0
votes

A basic data bag structure is: /data_bags/[data bag name]/[data bag items]

Let say I want to create a data bag for all the possible admins of all my nodes in a data bag called users. i.e.

/data_bags/users/admin1.json
/data_bags/users/admin2.json
/data_bags/users/admin3.json

Now for node1 I only want to have admin1 and admin3 and for node2 I want to have admin2 and admin3 as my admins.

How can I separate or structure my configuration in a way that I can specify or split my data bags item for each different node?

One idea I have is if we can do something like this.

/data_bags/node1/users/...
/data_bags/node2/users/...

I am a starter in chef, so if what I want to is stupid and should be handled other way then, I appreciate any information to point me to right direction.

2
What is the main goal after this ? Or to say it another way: how will you use those user informations ? this sounds like a XY problem of RBAC management more than a structure one. You can still have an attribute on each node telling which admins you wish for each node and fetch data_bag_item by this list. - Tensibai

2 Answers

1
votes

You either need to group by user or by host. We have the following data bag structure (more docs):

{
    "id": "a-srv123-admin",
    ...
    "nodes": {
            "srv123.example.org": {
                    "sudo": "true"
            }
    }
}

More nodes can be added to the node hash. The corresponding recipe then searches for data bag items matching its own node['fqdn']:

users = search('users', "nodes:#{node['fqdn']}")

Of course, if it is more important to you to have it grouped by node, just do it the other way around and simply pick the data bag item matching the fqdn or similar attribute.

1
votes

The community users cookbook supports this feature. On each server you specify the user group you want managed and the cookbook will search the databag items for matching group memberships.

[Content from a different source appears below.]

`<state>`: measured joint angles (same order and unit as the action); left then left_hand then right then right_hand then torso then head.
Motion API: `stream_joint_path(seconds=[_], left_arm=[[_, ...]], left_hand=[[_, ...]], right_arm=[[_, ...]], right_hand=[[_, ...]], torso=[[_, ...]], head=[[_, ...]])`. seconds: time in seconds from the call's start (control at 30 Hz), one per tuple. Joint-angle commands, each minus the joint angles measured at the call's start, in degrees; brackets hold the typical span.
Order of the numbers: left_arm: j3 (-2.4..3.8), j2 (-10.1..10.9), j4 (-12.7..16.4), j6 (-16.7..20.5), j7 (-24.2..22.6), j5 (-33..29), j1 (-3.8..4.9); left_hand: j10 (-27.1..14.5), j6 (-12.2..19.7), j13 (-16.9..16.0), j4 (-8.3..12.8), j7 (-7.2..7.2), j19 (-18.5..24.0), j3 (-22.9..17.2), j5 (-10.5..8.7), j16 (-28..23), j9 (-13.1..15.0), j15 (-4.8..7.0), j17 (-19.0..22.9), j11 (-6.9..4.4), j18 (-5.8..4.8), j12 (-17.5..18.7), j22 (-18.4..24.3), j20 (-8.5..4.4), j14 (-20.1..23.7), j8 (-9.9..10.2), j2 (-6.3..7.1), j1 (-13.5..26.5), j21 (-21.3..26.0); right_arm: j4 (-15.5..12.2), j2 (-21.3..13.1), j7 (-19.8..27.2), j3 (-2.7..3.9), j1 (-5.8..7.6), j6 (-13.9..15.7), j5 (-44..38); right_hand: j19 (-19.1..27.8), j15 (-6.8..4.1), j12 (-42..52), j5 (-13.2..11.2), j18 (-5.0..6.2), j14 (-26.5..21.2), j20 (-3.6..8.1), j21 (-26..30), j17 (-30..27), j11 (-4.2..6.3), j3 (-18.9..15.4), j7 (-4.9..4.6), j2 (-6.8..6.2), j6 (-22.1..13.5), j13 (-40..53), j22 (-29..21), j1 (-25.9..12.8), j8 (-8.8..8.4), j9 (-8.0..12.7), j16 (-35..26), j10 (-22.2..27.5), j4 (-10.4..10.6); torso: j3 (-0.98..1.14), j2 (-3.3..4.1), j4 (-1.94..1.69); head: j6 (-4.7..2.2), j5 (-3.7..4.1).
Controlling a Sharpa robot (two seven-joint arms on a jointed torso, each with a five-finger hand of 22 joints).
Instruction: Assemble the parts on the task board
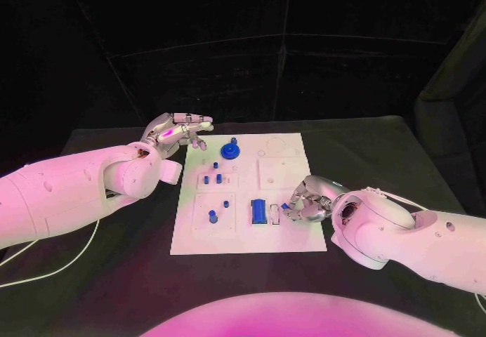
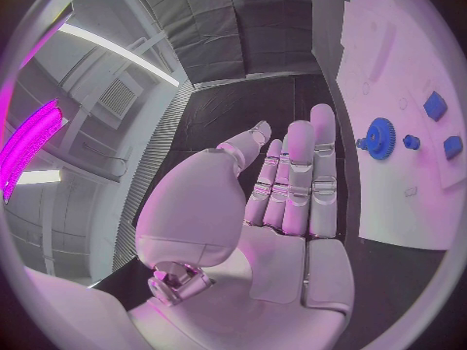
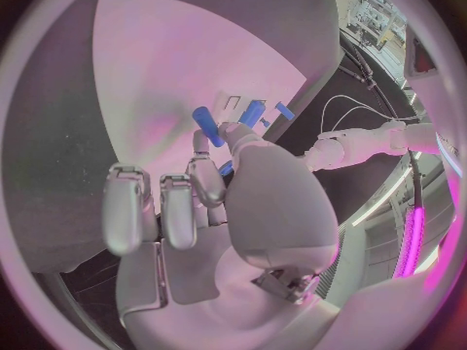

For an example, take a look at this answer:


Update

The "users" cookbook has an LWRP that defines which group of users should be installed on the server.

users_manage "admins1"

In the data bag you then specify the groups that the user is a member of. So for example "user1" would be included in servers who require the admins1 or admins2 group.

{
  "id": "user1",
  "ssh_keys": [
    "ssh-rsa I AM A DUMMY KEY 1"
  ],
  "groups": [
    "admins1",
    "admins2"
  ],
  "uid": 2001
}

You could of course create a group specific to each server, but that wouldn't scale terribly well. Personally I'd suggest group names based on user roles.